## WORK TO COMPLETE
For the material that follows, list every line containing the word "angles".

[INFORMATION SUPPLIED]

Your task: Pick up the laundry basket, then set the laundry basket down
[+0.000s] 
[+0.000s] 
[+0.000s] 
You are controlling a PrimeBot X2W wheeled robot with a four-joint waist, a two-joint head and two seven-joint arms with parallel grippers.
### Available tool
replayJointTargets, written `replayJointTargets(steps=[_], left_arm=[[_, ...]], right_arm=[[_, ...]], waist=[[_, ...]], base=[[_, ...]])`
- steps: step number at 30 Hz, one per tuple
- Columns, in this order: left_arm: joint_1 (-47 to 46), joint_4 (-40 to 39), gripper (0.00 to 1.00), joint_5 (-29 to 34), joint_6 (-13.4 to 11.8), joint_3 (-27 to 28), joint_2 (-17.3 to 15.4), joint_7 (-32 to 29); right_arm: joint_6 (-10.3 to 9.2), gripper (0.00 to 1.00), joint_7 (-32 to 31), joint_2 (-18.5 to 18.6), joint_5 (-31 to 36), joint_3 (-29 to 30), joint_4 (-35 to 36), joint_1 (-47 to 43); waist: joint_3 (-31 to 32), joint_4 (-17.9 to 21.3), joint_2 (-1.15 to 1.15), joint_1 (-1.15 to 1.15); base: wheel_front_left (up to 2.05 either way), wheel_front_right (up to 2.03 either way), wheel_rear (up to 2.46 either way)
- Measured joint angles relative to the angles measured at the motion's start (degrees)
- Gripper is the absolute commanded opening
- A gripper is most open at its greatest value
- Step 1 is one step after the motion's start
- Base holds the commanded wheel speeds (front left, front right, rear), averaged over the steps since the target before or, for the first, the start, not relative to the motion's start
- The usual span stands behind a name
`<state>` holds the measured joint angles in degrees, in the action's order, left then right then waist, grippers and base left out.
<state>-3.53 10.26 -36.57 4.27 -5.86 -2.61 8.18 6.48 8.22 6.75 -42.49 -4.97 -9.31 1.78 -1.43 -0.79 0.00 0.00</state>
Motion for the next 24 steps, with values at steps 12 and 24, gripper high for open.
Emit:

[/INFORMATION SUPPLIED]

## RESPONSE AREA
- Measured joint angles relative to the angles measured at the motion's start (degrees)
`<state>` holds the measured joint angles in degrees, in the action's order, left then right then waist, grippers and base left out.

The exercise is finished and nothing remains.